**Task brief**
Collect each line of the records containing the string "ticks".
======== Data records ========
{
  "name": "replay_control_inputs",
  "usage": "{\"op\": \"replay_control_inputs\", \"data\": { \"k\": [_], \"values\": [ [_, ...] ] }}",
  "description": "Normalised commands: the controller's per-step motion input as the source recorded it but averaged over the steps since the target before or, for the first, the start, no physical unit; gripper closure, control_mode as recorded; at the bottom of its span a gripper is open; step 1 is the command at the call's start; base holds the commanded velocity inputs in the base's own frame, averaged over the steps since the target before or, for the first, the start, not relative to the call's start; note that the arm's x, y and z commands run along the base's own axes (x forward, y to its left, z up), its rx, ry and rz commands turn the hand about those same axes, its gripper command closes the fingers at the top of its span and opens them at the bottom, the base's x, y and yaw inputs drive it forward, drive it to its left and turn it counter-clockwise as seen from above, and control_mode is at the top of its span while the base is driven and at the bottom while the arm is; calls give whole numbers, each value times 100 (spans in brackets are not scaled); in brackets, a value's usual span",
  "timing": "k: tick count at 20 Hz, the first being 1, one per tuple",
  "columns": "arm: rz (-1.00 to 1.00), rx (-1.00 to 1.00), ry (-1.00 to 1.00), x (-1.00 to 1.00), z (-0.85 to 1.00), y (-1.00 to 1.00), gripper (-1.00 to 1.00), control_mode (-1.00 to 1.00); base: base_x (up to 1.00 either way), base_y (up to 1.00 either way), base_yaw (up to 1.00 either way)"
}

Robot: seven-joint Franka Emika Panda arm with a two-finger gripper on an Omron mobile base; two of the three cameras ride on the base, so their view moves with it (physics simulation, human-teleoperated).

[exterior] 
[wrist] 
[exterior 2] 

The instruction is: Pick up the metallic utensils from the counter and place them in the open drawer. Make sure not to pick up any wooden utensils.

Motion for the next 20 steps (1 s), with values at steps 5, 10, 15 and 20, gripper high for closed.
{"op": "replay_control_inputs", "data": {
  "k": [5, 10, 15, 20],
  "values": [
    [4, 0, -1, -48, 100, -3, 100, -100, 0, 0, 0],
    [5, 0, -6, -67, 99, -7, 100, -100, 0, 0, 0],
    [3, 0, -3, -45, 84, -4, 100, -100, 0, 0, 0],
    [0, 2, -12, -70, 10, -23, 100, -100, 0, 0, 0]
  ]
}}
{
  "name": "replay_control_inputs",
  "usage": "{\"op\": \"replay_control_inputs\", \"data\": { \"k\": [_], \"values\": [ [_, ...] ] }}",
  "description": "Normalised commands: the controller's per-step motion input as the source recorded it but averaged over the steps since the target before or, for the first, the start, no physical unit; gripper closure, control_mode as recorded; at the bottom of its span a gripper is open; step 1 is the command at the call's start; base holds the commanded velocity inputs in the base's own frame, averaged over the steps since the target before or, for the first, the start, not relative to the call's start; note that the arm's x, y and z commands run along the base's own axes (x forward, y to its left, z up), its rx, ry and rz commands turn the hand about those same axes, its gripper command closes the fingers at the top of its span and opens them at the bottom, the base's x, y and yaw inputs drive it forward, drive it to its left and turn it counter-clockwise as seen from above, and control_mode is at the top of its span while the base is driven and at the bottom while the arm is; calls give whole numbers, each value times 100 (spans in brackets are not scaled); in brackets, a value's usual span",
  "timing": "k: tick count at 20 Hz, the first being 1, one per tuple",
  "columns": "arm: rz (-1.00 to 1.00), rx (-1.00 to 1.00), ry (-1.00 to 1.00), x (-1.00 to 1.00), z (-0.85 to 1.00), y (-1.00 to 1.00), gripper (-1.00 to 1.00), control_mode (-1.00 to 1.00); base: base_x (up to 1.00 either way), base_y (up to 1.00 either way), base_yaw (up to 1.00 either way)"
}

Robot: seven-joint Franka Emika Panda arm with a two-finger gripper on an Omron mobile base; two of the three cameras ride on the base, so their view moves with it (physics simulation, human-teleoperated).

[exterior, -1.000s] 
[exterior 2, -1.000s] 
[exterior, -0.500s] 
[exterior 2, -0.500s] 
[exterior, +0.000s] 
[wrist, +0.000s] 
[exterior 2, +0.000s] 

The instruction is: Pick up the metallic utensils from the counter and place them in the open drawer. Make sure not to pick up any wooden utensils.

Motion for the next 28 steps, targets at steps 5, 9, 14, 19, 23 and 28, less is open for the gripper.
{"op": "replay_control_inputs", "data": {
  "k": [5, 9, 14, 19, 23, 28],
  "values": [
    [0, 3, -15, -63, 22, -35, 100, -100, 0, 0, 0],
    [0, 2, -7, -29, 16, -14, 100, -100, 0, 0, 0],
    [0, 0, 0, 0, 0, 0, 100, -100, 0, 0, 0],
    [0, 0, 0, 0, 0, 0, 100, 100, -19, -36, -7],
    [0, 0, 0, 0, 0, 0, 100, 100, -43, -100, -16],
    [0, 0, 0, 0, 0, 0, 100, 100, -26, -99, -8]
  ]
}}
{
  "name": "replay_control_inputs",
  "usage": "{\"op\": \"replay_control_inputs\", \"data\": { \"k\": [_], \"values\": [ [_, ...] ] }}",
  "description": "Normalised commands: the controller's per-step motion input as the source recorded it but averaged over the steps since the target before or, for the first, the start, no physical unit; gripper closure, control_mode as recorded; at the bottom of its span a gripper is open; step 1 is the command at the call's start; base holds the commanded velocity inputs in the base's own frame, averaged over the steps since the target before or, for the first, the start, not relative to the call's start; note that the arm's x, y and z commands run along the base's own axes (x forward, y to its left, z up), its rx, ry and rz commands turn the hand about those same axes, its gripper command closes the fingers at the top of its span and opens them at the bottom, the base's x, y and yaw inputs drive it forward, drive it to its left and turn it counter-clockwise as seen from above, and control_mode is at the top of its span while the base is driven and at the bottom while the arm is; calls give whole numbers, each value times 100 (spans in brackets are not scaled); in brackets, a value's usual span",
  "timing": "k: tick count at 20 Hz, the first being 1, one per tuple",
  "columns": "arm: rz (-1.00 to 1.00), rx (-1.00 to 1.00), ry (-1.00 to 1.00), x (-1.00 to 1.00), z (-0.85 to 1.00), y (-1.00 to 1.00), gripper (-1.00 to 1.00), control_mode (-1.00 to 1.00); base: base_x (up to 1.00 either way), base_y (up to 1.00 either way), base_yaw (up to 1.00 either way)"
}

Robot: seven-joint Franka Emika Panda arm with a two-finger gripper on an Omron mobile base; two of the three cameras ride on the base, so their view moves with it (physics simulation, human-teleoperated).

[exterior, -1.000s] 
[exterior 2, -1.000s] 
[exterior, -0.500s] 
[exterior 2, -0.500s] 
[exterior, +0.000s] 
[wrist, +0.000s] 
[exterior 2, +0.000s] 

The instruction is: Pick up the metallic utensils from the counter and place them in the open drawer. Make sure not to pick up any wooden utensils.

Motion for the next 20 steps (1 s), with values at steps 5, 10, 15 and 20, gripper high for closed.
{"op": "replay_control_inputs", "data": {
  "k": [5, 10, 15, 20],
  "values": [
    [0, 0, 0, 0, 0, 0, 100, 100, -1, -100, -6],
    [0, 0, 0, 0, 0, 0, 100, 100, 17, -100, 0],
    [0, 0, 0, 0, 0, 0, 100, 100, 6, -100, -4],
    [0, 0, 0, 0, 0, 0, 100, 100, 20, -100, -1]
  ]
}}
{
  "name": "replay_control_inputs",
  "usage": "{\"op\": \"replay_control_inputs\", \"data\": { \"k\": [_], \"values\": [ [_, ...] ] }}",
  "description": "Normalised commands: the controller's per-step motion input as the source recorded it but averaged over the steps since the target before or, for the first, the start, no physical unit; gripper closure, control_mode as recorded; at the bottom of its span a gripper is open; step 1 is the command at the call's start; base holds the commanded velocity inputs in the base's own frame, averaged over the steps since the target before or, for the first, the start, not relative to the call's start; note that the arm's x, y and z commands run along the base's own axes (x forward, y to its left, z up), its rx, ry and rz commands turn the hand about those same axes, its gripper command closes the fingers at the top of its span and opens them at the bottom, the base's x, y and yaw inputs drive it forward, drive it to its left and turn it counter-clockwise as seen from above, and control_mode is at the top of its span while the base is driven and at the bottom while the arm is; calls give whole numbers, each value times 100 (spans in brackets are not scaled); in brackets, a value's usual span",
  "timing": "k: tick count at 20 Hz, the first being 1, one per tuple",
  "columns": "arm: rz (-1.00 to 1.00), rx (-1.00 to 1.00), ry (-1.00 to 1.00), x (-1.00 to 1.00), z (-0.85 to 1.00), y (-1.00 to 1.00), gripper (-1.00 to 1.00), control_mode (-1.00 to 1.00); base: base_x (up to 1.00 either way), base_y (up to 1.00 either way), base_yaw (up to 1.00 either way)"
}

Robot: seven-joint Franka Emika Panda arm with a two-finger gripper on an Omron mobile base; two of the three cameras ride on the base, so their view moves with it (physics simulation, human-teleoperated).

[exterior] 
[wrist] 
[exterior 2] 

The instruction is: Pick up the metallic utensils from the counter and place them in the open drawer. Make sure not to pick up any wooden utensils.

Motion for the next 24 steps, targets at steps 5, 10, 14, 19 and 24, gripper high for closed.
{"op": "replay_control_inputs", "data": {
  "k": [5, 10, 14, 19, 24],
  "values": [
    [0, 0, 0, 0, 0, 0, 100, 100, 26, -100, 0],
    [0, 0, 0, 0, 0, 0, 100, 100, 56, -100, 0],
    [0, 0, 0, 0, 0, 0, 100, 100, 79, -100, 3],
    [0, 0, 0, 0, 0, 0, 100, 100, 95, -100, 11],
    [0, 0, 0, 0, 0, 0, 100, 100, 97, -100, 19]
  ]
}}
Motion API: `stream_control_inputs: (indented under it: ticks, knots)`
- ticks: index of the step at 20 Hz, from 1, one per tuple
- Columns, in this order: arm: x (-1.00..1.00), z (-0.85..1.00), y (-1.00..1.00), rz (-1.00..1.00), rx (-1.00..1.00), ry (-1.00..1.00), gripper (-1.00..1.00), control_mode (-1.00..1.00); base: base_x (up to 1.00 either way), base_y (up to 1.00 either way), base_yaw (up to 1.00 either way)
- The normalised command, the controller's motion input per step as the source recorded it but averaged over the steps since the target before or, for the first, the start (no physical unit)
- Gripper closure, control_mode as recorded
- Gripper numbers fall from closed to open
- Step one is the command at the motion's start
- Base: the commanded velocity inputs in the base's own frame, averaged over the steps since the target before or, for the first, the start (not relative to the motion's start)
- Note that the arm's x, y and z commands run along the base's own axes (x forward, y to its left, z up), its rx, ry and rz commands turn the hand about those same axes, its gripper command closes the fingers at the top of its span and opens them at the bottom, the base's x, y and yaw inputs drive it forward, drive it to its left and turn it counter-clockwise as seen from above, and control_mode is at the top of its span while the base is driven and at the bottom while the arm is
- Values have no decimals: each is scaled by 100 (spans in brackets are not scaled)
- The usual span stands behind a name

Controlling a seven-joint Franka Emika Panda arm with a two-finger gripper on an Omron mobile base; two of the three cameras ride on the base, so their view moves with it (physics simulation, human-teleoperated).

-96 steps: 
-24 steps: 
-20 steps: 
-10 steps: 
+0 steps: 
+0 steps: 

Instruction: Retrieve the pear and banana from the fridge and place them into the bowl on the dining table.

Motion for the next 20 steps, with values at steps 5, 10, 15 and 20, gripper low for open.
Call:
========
**Solution to this problem**
Motion API: `stream_control_inputs: (indented under it: ticks, knots)`
- ticks: index of the step at 20 Hz, from 1, one per tuple

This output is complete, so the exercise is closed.